WHAT YOU WILL DO:
Whenever a line in the entries includes the word "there", copy that line out.

[Items listed in a dataset]
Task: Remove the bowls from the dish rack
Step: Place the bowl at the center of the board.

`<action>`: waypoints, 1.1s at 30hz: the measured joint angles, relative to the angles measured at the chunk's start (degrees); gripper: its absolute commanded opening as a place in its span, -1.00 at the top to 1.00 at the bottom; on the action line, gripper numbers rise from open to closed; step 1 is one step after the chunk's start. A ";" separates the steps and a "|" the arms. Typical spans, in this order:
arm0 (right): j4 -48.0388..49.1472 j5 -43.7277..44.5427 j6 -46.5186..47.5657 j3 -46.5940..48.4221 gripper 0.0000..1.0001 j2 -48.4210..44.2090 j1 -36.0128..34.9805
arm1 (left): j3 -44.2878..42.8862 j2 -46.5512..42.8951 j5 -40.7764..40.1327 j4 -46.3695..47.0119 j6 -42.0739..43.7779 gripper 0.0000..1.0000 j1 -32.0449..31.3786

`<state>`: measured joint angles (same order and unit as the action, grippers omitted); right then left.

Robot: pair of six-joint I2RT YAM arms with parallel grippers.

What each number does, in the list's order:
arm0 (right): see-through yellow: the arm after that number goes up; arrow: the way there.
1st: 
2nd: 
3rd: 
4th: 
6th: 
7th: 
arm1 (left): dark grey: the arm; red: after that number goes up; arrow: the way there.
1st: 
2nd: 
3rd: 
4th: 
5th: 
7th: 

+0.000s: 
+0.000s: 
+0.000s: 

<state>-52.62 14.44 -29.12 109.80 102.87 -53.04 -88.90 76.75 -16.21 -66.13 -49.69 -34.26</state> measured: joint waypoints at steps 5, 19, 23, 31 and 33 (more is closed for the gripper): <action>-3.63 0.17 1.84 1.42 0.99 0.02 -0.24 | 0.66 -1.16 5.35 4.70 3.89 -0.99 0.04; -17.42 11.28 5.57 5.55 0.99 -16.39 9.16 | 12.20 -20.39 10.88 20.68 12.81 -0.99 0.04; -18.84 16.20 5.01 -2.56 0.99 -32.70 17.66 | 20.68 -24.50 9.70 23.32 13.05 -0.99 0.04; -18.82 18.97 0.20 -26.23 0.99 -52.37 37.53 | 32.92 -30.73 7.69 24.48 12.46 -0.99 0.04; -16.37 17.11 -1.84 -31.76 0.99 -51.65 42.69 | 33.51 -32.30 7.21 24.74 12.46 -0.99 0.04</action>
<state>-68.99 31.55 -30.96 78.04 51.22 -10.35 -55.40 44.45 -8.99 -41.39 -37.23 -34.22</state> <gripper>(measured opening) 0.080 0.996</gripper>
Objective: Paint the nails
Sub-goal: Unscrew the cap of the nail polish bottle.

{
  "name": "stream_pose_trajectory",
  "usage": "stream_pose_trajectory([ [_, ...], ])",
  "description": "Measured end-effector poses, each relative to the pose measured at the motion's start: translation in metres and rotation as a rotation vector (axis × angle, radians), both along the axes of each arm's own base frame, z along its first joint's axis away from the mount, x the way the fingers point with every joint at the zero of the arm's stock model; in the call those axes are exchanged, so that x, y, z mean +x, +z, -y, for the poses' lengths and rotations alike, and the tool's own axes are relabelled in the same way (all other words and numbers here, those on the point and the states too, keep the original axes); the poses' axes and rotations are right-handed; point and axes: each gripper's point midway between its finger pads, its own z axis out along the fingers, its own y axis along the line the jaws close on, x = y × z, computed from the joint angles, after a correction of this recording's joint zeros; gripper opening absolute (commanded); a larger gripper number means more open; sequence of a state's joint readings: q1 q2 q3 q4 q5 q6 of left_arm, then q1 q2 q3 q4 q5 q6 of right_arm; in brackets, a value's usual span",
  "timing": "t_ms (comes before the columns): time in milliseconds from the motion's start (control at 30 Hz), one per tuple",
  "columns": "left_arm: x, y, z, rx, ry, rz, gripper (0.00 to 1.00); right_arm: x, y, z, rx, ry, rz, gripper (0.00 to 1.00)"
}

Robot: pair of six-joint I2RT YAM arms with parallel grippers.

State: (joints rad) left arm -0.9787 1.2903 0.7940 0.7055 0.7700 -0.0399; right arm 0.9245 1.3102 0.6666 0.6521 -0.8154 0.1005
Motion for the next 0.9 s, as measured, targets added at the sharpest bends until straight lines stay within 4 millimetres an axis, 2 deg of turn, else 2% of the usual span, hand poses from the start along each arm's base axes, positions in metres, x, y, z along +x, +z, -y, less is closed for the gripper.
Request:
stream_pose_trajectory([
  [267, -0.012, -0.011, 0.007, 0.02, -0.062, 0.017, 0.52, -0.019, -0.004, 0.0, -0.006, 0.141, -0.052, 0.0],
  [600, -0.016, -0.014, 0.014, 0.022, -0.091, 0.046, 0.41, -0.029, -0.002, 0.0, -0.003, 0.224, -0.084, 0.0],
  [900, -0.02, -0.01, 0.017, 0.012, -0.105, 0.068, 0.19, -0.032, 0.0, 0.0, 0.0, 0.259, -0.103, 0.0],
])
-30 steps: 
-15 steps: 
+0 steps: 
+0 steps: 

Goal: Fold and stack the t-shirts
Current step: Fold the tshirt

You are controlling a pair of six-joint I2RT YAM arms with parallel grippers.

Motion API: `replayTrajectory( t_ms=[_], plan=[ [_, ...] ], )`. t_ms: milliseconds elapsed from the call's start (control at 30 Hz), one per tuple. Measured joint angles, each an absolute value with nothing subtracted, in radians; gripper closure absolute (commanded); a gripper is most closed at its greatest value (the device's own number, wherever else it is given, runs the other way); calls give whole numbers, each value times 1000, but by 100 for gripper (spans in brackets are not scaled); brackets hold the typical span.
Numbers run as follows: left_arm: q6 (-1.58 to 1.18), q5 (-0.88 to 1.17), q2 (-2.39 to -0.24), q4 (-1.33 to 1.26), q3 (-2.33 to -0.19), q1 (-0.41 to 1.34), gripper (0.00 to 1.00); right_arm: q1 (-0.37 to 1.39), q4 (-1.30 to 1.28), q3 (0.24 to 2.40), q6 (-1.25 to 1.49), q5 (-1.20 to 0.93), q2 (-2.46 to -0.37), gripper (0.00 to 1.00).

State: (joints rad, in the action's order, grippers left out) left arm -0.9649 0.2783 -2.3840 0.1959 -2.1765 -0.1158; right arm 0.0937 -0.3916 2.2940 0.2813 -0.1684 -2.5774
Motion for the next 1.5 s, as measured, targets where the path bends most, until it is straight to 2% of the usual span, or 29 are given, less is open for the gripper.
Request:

YOUR SOLUTION:
arm0 (right): see-through yellow: the arm after that number goes up; arrow: the way there.
arm1 (left): dark grey: the arm; red: after that number goes up; arrow: the way there.

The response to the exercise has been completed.